1.5.2. Description of the site of the nuclear power plant and its construction.
The first phase of the Chernobyl NPP (two power units with RBMK-1000) was built in 1970-1977, and by the end of 1983. construction of two power units of the second stage was completed at the same site. 1.5 km southeast of this site in 1981. The construction of two more power units with the same reactors (the third stage of the NPP) was started.
Southeast of the NPP site directly in the valley. Pripyat built a liquid cooling pond with an area of ​​22 km2, which provides cooling for turbine condensers and other heat exchangers of the first four power units. The normal water level in the cooling pond was set at 3.5 m below the mark of the NPP site layout.

1.5.3. Data on the number of personnel at the NPP site at the time of the accident.
On the night of April 25-26, 1986, 176 people were on the site of the first and second stages of the Chernobyl NPP - duty personnel, as well as employees of various workshops and repair services.
In addition, 268 builders and installers worked on the site of the third stage of the NPP in the night shift.

1.5.4. Data on the equipment at the site, operating in conjunction with the damaged reactor, and on the equipment used in the emergency response process.
Each stage of the Chernobyl NPP consists of two power units having common systems of special water treatment and auxiliary facilities at the industrial site, which include: storage of liquid and solid radioactive waste; open switchgear; gas industry; backup diesel generator sets; hydrotechnical and other facilities.

The liquid radioactive waste storage facility, built as part of the second stage of the nuclear power plant, is intended for the reception and temporary storage of liquid radioactive waste generated during the operation of the third and fourth units, as well as the reception of operational wash water and return them for processing. Liquid radioactive waste comes from the main building through pipelines laid on the lower tier of the overpass, and solid radioactive waste is fed into the storage facility along the upper corridor of the overpass by electric vehicles.
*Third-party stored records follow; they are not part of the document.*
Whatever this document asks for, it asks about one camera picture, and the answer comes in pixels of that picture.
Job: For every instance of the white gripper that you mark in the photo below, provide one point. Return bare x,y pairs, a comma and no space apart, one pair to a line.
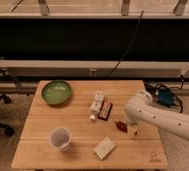
132,130

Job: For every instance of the dried red pepper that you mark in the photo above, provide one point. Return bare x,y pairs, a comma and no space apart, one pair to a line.
121,126

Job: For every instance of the dark red chocolate bar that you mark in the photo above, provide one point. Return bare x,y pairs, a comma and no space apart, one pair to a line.
105,110

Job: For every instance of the white plastic cup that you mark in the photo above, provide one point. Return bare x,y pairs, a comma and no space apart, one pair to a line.
60,139

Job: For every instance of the wooden folding table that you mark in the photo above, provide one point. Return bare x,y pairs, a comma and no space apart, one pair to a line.
34,151

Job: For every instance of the white tube bottle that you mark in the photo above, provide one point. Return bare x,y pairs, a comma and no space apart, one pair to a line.
96,104

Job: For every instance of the blue power device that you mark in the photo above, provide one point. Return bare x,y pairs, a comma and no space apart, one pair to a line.
165,98

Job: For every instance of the green ceramic bowl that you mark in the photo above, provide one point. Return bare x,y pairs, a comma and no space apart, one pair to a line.
56,92

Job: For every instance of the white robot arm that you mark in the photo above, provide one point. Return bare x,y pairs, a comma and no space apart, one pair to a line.
139,107

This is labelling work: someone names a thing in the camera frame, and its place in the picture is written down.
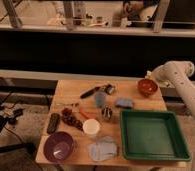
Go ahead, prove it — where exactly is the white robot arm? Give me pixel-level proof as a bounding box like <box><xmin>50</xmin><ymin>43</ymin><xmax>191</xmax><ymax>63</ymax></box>
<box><xmin>146</xmin><ymin>61</ymin><xmax>195</xmax><ymax>171</ymax></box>

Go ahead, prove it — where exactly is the red bowl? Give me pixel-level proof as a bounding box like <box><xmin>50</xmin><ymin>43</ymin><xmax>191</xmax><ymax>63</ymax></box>
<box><xmin>137</xmin><ymin>78</ymin><xmax>158</xmax><ymax>97</ymax></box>

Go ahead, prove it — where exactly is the purple bowl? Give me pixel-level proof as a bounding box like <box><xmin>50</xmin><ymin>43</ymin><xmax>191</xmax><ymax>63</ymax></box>
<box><xmin>43</xmin><ymin>131</ymin><xmax>74</xmax><ymax>163</ymax></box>

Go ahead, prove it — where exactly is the blue sponge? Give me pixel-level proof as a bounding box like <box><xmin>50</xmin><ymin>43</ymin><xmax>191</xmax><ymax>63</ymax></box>
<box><xmin>115</xmin><ymin>98</ymin><xmax>133</xmax><ymax>109</ymax></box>

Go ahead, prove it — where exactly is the small black silver object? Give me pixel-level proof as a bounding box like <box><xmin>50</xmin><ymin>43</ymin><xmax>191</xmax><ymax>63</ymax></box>
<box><xmin>105</xmin><ymin>84</ymin><xmax>115</xmax><ymax>95</ymax></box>

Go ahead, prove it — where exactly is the blue grey cup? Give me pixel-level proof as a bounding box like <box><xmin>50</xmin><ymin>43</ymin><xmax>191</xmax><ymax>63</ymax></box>
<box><xmin>94</xmin><ymin>91</ymin><xmax>106</xmax><ymax>108</ymax></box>

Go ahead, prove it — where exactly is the green plastic tray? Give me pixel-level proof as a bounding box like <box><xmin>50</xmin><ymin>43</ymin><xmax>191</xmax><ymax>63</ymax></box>
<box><xmin>120</xmin><ymin>110</ymin><xmax>191</xmax><ymax>161</ymax></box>

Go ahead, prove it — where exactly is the black white striped ball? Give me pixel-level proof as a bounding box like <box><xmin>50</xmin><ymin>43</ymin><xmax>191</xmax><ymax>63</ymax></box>
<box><xmin>101</xmin><ymin>107</ymin><xmax>113</xmax><ymax>121</ymax></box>

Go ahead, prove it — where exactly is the white paper cup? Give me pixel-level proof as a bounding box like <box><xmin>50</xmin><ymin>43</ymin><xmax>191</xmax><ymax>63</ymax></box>
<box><xmin>83</xmin><ymin>119</ymin><xmax>100</xmax><ymax>138</ymax></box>

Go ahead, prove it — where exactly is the light blue cloth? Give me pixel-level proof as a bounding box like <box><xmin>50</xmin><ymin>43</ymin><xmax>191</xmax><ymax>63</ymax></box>
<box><xmin>87</xmin><ymin>136</ymin><xmax>119</xmax><ymax>162</ymax></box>

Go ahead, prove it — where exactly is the wooden table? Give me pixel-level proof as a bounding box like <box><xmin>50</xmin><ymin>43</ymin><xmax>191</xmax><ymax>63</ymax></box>
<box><xmin>36</xmin><ymin>80</ymin><xmax>186</xmax><ymax>168</ymax></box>

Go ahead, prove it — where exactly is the dark red grape bunch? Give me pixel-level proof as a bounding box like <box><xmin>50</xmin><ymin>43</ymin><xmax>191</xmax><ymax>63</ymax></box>
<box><xmin>61</xmin><ymin>108</ymin><xmax>83</xmax><ymax>130</ymax></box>

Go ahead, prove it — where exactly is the black remote control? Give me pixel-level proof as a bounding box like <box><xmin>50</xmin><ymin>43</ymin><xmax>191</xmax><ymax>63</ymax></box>
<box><xmin>47</xmin><ymin>113</ymin><xmax>60</xmax><ymax>134</ymax></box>

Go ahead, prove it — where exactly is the orange handled tool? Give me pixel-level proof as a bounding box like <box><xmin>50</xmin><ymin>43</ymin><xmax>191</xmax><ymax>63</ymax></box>
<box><xmin>78</xmin><ymin>107</ymin><xmax>95</xmax><ymax>119</ymax></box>

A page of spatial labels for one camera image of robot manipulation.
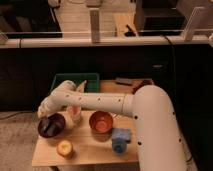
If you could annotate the purple bowl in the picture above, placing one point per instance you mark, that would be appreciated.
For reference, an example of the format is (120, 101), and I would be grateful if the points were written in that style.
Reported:
(51, 126)

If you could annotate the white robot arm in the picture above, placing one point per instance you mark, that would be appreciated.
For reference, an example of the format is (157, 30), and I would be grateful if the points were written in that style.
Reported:
(158, 137)

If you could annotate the orange bowl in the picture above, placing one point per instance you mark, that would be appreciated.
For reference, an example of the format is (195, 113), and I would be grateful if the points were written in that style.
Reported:
(101, 122)

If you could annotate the grey sponge block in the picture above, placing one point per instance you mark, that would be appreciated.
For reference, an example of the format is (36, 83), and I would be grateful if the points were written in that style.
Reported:
(123, 81)

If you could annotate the green plastic bin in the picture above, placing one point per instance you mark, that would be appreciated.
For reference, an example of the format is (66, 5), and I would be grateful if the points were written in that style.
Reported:
(92, 80)

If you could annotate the beige item in bin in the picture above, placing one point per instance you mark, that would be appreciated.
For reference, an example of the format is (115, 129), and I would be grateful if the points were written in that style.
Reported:
(81, 87)

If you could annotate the brown object on table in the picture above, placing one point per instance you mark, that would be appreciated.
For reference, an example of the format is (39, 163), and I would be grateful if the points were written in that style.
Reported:
(143, 83)

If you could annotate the pink translucent cup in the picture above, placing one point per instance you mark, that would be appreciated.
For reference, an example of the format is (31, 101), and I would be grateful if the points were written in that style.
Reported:
(75, 113)

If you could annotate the blue toy cup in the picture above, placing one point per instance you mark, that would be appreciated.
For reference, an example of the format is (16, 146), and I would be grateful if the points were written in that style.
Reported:
(120, 138)

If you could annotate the yellow apple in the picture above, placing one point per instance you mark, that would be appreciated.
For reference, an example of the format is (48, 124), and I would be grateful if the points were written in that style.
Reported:
(65, 148)

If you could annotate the white horizontal rail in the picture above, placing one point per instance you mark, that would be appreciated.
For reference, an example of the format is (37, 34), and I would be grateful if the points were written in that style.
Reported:
(105, 41)

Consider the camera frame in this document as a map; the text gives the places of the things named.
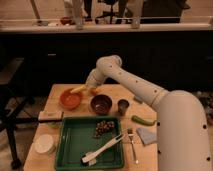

The backup diesel power station (RDES) is an autonomous emergency source of power supply for systems important to the safety of each unit. Three diesel generators with a unit capacity of 5.5 MW are installed on each RDES of the third and fourth units. To ensure the operation of NDES, intermediate and basic diesel fuel depots, pumping fuel pumps, emergency fuel and oil discharge tanks are provided.

To provide technical water to responsible consumers requiring uninterrupted water supply, separate pumping stations of the third and fourth units with backup power supply from diesel generators are provided.

On April 25, 1986, all four power units of the first and second stages and auxiliary systems and facilities of the industrial site connected with their normal operation were operating.